Beginning with the line that holds "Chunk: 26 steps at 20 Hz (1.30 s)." in the data below, give again every line through the one that holds "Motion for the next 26", exactly as written.

Stored data:
--
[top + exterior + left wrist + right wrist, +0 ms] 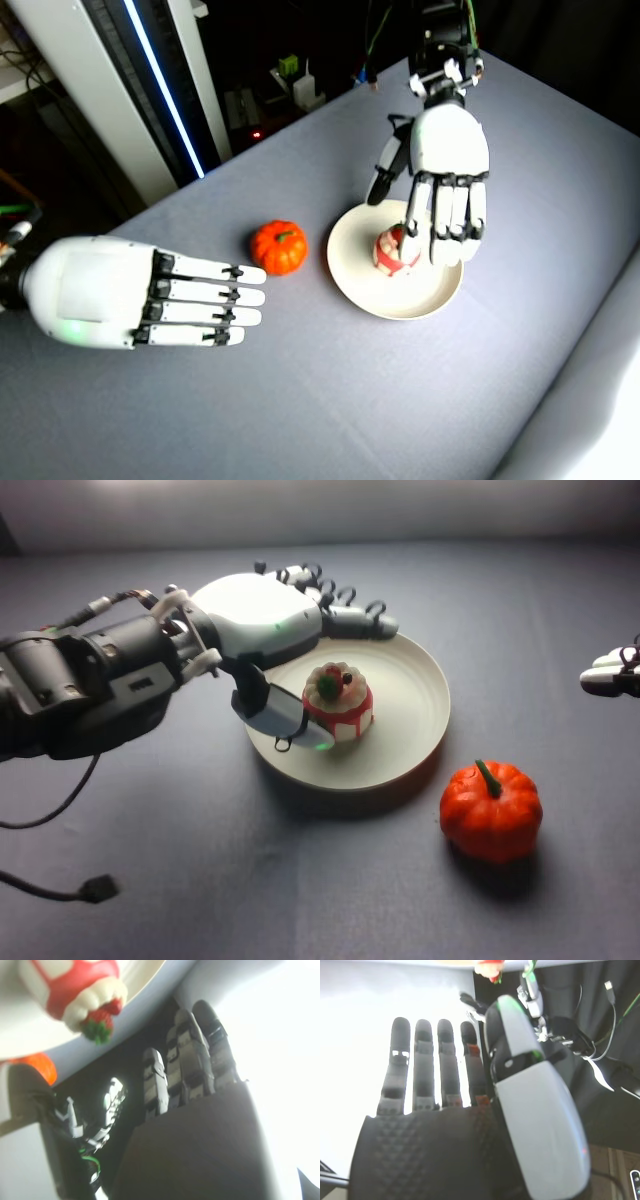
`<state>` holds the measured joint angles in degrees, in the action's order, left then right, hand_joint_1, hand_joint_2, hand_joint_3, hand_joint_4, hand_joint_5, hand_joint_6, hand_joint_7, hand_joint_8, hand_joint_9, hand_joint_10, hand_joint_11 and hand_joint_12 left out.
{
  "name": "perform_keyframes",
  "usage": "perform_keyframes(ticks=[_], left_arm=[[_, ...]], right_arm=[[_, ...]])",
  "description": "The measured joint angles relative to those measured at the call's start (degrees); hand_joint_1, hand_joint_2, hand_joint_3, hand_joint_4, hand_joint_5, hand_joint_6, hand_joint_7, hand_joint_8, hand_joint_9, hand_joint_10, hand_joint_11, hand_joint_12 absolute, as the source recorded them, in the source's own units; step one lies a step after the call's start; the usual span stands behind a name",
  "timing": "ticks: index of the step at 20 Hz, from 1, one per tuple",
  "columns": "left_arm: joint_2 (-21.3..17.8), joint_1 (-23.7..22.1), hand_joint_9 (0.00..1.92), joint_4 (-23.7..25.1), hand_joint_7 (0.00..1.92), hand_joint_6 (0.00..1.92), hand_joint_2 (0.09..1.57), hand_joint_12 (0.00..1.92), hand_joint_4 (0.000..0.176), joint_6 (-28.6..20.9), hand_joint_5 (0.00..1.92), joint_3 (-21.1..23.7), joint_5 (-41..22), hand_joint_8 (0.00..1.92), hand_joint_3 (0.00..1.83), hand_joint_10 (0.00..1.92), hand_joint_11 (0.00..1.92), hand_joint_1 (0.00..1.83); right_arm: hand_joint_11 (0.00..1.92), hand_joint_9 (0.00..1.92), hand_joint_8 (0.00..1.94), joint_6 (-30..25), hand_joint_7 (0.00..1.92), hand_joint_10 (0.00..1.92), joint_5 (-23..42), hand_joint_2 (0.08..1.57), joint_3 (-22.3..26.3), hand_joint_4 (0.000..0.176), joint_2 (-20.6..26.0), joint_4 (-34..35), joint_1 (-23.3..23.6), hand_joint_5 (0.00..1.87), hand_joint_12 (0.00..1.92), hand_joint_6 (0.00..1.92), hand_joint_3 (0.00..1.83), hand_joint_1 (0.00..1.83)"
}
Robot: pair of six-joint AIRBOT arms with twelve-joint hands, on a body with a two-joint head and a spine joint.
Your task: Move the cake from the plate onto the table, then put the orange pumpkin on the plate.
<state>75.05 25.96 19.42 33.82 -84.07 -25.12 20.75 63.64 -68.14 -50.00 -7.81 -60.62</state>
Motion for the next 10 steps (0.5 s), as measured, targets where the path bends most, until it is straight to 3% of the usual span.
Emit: perform_keyframes(ticks=[1,4,6,7,8,9,10], left_arm=[[0.79,0.0,0.5,0.11,0.56,0.01,0.93,1.06,0.134,0.0,0.45,-0.61,1.25,0.01,0.01,0.02,0.06,0.88],[2.19,0.07,0.63,-0.24,0.68,0.0,0.96,0.94,0.088,-0.02,0.57,-2.01,3.19,0.01,0.0,0.02,0.21,0.97],[2.38,0.2,0.85,-1.16,0.9,0.01,1.06,1.13,0.058,-0.07,0.77,-2.29,3.28,0.03,0.0,0.06,0.36,1.01],[2.38,0.31,0.96,-1.66,1.02,0.63,1.09,1.21,0.0,0.0,0.95,-2.29,2.99,0.82,0.0,0.09,0.48,1.2],[2.38,0.31,0.86,-2.14,0.91,0.64,1.05,1.71,0.0,-0.04,1.12,-2.29,2.64,1.16,0.0,1.11,0.66,1.19],[2.34,0.28,0.86,-2.78,0.95,0.72,1.06,1.81,0.0,-0.02,1.12,-2.14,1.51,1.13,0.0,1.53,0.84,1.19],[2.27,0.28,0.85,-3.02,0.99,0.54,1.09,1.65,0.0,-0.04,1.11,-2.03,1.18,1.19,0.0,1.26,0.76,1.25]], right_arm=[[0.07,0.39,0.01,-0.2,0.38,0.02,-0.04,1.31,-0.09,0.0,-0.13,0.02,0.0,0.43,1.04,0.01,0.0,0.99],[0.08,0.42,0.01,-0.63,0.41,0.02,-0.11,1.29,-0.39,0.0,-0.39,-0.66,0.0,0.47,1.04,0.01,0.0,1.07],[0.1,0.43,0.01,-0.66,0.43,0.01,-0.11,1.29,-0.42,0.0,-0.39,-0.37,0.0,0.48,1.04,0.01,0.0,1.07],[0.12,0.44,0.01,-0.72,0.44,0.02,-0.11,1.29,-0.42,0.0,-0.44,-0.35,0.0,0.49,1.04,0.01,0.0,1.07],[0.11,0.44,0.01,-0.81,0.44,0.01,-0.11,1.29,-0.42,0.0,-0.46,-0.42,0.0,0.49,1.04,0.01,0.0,1.07],[0.09,0.44,0.0,-0.98,0.45,0.01,-0.11,1.3,-0.42,0.0,-0.48,-0.44,0.02,0.49,1.07,0.0,0.0,1.07],[0.09,0.45,0.0,-0.98,0.46,0.01,-0.11,1.3,-0.44,0.0,-0.48,-0.42,0.0,0.49,1.07,0.0,0.0,1.04]])
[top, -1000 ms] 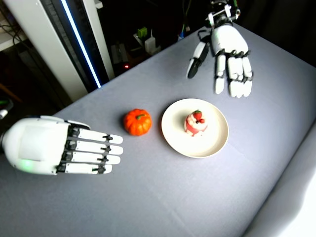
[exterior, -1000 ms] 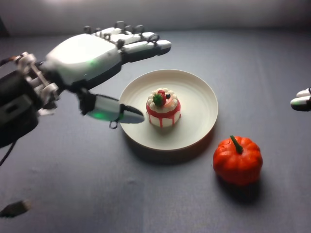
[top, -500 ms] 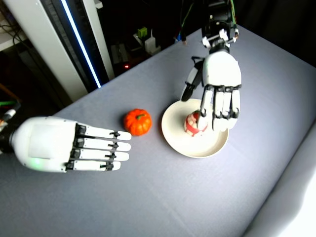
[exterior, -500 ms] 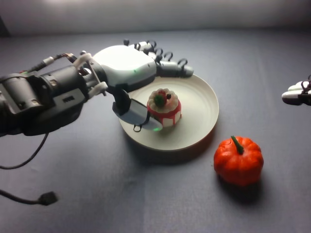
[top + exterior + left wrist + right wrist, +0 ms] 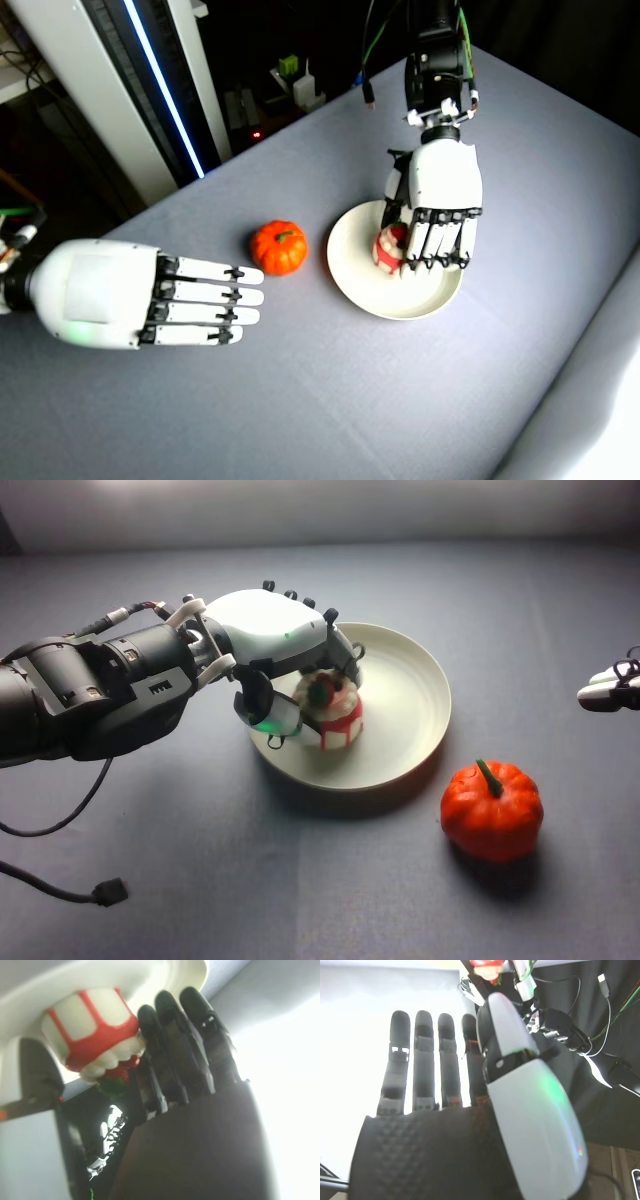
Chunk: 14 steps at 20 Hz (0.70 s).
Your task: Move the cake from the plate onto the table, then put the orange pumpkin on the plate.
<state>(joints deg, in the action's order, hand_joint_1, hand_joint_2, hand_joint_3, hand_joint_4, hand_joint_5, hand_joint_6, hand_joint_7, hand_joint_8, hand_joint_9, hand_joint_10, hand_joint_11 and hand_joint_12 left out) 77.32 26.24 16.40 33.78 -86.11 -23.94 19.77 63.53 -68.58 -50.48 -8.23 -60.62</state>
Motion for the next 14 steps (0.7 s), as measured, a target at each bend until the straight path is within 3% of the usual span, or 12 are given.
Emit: perform_keyframes(ticks=[1,2,3,4,6,9,10,11,12,13,14], left_arm=[[-0.42,0.0,0.85,-0.5,0.99,0.54,1.09,1.65,0.0,0.0,1.11,0.48,-0.52,1.19,0.0,1.26,0.76,1.25],[-1.49,0.0,0.95,-0.92,1.06,0.34,1.07,1.49,0.0,-0.02,1.2,1.57,-2.21,1.1,0.0,0.96,0.74,1.28],[-2.73,0.0,1.02,-1.2,1.09,0.19,1.05,1.51,0.0,-0.02,1.28,2.69,-3.72,1.06,0.0,1.0,0.81,1.29],[-4.57,-0.04,1.02,-1.46,1.09,0.19,1.05,1.51,0.0,-0.04,1.28,4.17,-5.57,1.06,0.0,1.0,0.81,1.29],[-10.8,1.29,1.02,-3.48,1.11,0.05,1.04,1.4,0.0,0.7,1.34,8.68,-11.41,1.0,0.0,0.76,0.75,1.29],[-18.45,6.14,0.96,-6.93,1.12,0.09,1.04,1.47,0.0,3.17,1.33,14.4,-16.79,0.98,0.0,0.91,0.74,1.29],[-21.2,9.77,0.85,-8.87,1.0,0.18,1.07,1.46,0.0,4.07,1.29,16.46,-18.56,1.17,0.01,0.97,0.66,1.28],[-22.62,12.07,0.85,-10.97,1.0,0.18,1.07,1.46,0.0,4.81,1.29,17.79,-19.71,1.17,0.01,0.97,0.66,1.28],[-24.79,15.8,0.83,-13.79,0.96,0.53,1.11,1.51,0.0,6.62,1.11,19.78,-20.94,1.21,0.0,1.18,0.72,1.28],[-25.83,17.97,0.83,-15.21,0.96,0.53,1.11,1.51,0.0,7.61,1.11,20.72,-21.51,1.21,0.0,1.18,0.72,1.28],[-26.53,20.48,0.92,-17.09,1.08,0.31,1.06,1.52,0.0,8.11,1.22,21.49,-22.32,1.06,0.0,1.04,0.67,1.28]], right_arm=[[0.09,0.45,0.0,-0.02,0.46,0.01,0.0,1.3,0.0,0.0,0.0,0.0,0.0,0.49,1.07,0.0,0.0,1.04],[0.11,0.46,0.0,-0.09,0.46,0.0,0.02,1.3,-0.02,0.0,0.0,0.0,0.02,0.49,1.04,0.0,0.0,1.03],[0.13,0.47,0.0,-0.09,0.47,0.0,0.0,1.3,-0.02,0.0,0.0,0.02,0.0,0.49,1.01,0.0,0.0,1.04],[0.13,0.47,0.0,-0.24,0.47,0.0,0.02,1.3,-0.02,0.0,0.0,0.02,0.0,0.49,1.01,0.0,0.0,1.04],[0.12,0.47,0.0,-0.48,0.47,0.0,0.04,1.3,-0.02,0.0,0.0,-0.04,0.0,0.48,1.0,0.0,0.0,1.06],[0.13,0.48,0.01,-0.59,0.49,0.01,0.0,1.3,-0.02,0.0,0.0,-0.26,0.0,0.49,1.0,0.0,0.0,1.05],[0.14,0.5,0.01,-0.66,0.51,0.01,0.02,1.29,-0.02,0.0,0.0,-0.28,0.0,0.5,1.0,0.01,0.0,1.06],[0.14,0.5,0.01,-0.68,0.51,0.01,0.02,1.29,-0.02,0.0,0.0,-0.28,0.0,0.5,1.0,0.01,0.0,1.06],[0.15,0.5,0.01,-0.68,0.51,0.01,0.04,1.29,-0.02,0.0,0.0,-0.44,0.0,0.5,1.0,0.01,0.0,1.06],[0.15,0.5,0.01,-0.7,0.51,0.01,0.0,1.29,-0.02,0.0,0.0,-0.42,0.0,0.5,1.0,0.01,0.0,1.06],[0.16,0.5,0.0,-0.98,0.5,0.0,0.0,1.29,-0.02,0.006,0.0,-0.42,0.0,0.5,0.97,0.0,0.0,1.03]])
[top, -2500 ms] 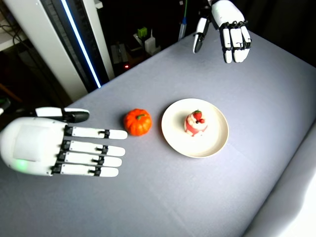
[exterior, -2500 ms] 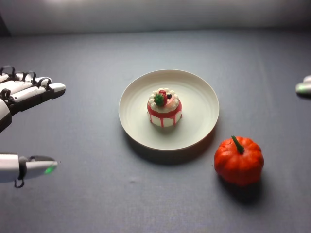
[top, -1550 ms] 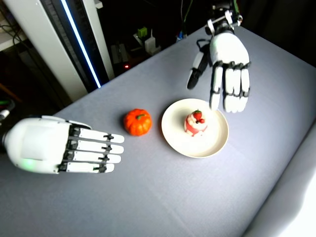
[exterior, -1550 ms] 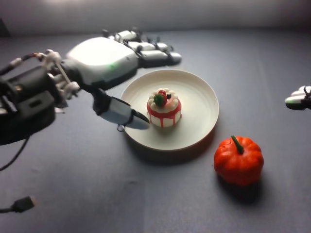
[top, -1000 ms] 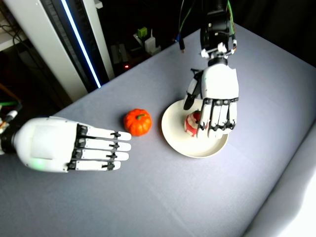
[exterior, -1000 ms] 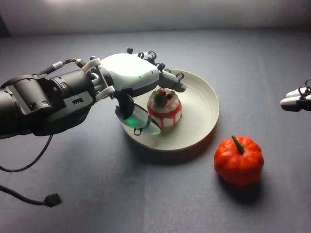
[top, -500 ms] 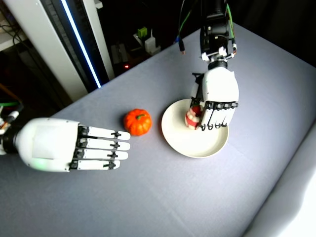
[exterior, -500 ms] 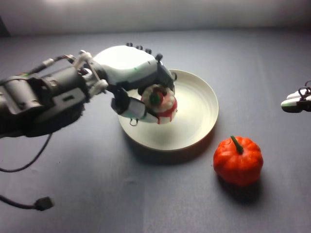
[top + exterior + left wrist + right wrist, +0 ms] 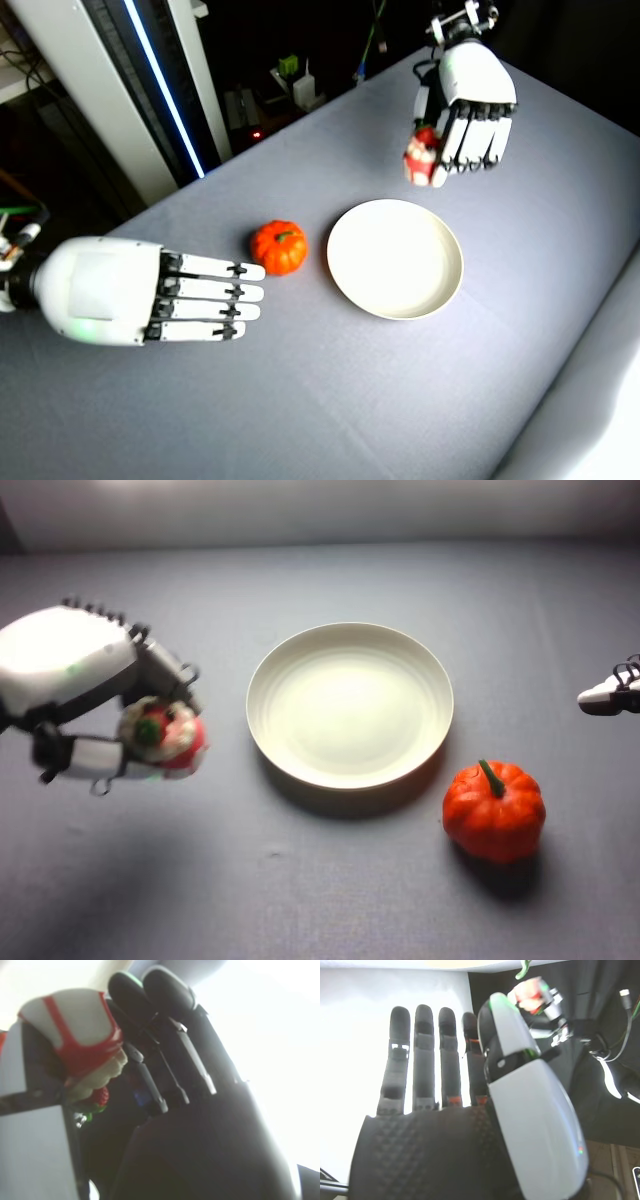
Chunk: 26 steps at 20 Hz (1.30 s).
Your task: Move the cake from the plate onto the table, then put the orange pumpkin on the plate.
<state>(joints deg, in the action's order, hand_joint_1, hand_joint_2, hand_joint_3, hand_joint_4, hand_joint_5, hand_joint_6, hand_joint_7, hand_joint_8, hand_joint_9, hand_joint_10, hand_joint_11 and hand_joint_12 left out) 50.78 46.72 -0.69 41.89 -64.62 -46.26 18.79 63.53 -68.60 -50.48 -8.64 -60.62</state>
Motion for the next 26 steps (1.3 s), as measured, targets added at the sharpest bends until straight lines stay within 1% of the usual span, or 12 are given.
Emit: perform_keyframes(ticks=[3,4,7,8,9,10,13,17,18,20,22,26], left_arm=[[-0.28,4.98,1.08,-2.91,1.15,0.03,1.03,1.37,0.0,1.31,1.39,1.38,-0.9,0.9,0.0,0.74,0.84,1.28],[-0.22,6.23,1.01,-4.13,1.04,0.01,1.06,1.49,0.0,2.47,1.35,1.92,-0.72,1.13,0.0,1.01,0.83,1.28],[0.28,8.81,0.97,-6.49,1.08,0.01,1.05,1.33,0.0,3.08,1.35,2.21,-0.9,1.06,0.0,0.95,0.79,1.29],[0.5,9.7,0.91,-7.69,1.02,0.0,1.0,1.14,0.0,3.13,1.05,2.21,-0.76,0.41,0.0,0.65,0.66,1.13],[0.55,10.01,0.91,-7.96,1.02,0.0,1.0,1.14,0.0,3.13,1.05,2.21,-0.74,0.41,0.0,0.65,0.66,1.13],[0.55,10.14,0.84,-8.24,0.89,0.0,0.96,0.8,0.0,3.1,0.77,2.32,-0.9,0.03,0.0,0.15,0.5,0.92],[0.55,10.19,0.6,-8.5,0.62,0.0,0.94,0.61,0.002,3.1,0.51,2.58,-1.86,0.0,0.0,0.0,0.31,0.75],[-0.13,11.52,0.51,-9.33,0.53,0.0,0.92,0.85,0.015,3.13,0.45,4.79,-5.88,0.0,0.0,0.0,0.14,0.73],[-0.92,12.31,0.55,-9.22,0.54,0.0,0.92,0.94,0.005,3.13,0.47,5.7,-7.34,0.0,0.0,0.01,0.17,0.7],[-2.03,13.16,0.55,-9.31,0.53,0.0,0.9,1.06,0.013,3.13,0.47,6.84,-9.79,0.0,0.0,0.0,0.12,0.67],[-2.82,13.88,0.55,-9.42,0.51,0.0,0.88,1.12,0.014,2.97,0.47,7.67,-12.13,0.0,0.0,0.0,0.11,0.69],[-4.04,15.56,0.41,-8.94,0.39,0.0,0.85,1.07,0.008,1.14,0.35,9.46,-18.64,0.0,0.0,0.0,0.0,0.78]], right_arm=[[0.14,0.49,0.0,-0.39,0.49,0.0,-0.02,1.27,0.0,0.0,0.0,-0.26,0.0,0.53,0.92,0.0,0.0,1.12],[0.15,0.49,0.0,-0.57,0.49,0.0,0.0,1.27,0.0,0.0,0.0,-0.44,0.0,0.54,0.89,0.0,0.0,1.14],[0.14,0.46,0.0,-0.59,0.49,0.0,0.0,1.27,0.0,0.0,0.0,-0.55,0.0,0.56,0.82,0.0,0.0,1.1],[0.07,0.41,0.0,-0.57,0.47,0.0,-0.02,1.27,0.0,0.0,0.0,-0.66,0.0,0.55,0.78,0.0,0.0,1.05],[0.07,0.41,0.0,-0.57,0.47,0.0,-0.07,1.27,-0.02,0.0,0.0,-0.96,0.24,0.55,0.78,0.0,0.0,1.05],[0.05,0.41,0.0,-0.61,0.47,0.0,-0.22,1.26,-0.11,0.0,0.0,-1.55,0.5,0.55,0.78,0.01,0.0,1.0],[0.03,0.39,0.0,-0.63,0.43,0.0,-1.14,1.19,-0.24,0.0,-0.02,-4.0,3.17,0.54,0.74,0.0,0.0,1.07],[0.03,0.35,0.0,-0.63,0.38,0.0,-5.33,1.05,-0.81,0.0,-1.18,-12.37,10.56,0.51,0.81,0.0,0.0,1.13],[0.0,0.31,0.0,-0.79,0.32,0.01,-7.58,0.98,-0.85,0.03,-1.88,-16.35,13.64,0.43,0.97,0.0,0.0,1.07],[0.0,0.38,0.0,-2.21,0.31,0.01,-9.97,0.9,-1.22,0.064,-3.3,-21.94,17.22,0.36,1.26,0.0,0.0,1.01],[0.01,0.4,0.0,-4.17,0.29,0.01,-12.09,0.89,-1.95,0.071,-4.61,-26.53,18.99,0.35,1.33,0.0,0.0,0.94],[0.2,0.52,0.0,-5.66,0.34,0.01,-17.27,0.85,-3.1,0.053,-7.02,-33.22,21.22,0.43,1.12,0.0,0.0,1.0]])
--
OUTPUT FOR THIS TASK:
Chunk: 26 steps at 20 Hz (1.30 s).
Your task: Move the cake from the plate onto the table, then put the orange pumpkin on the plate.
<state>(joints deg, in the action's order, hand_joint_1, hand_joint_2, hand_joint_3, hand_joint_4, hand_joint_5, hand_joint_6, hand_joint_7, hand_joint_8, hand_joint_9, hand_joint_10, hand_joint_11 and hand_joint_12 left out) 50.78 46.72 -0.69 41.89 -64.62 -46.26 18.79 63.53 -68.60 -50.48 -8.64 -60.62</state>
Motion for the next 26 steps (1.3 s), as measured, targets added at the sharpest bends until straight lines stay within 1% of the usual span, or 12 are given.

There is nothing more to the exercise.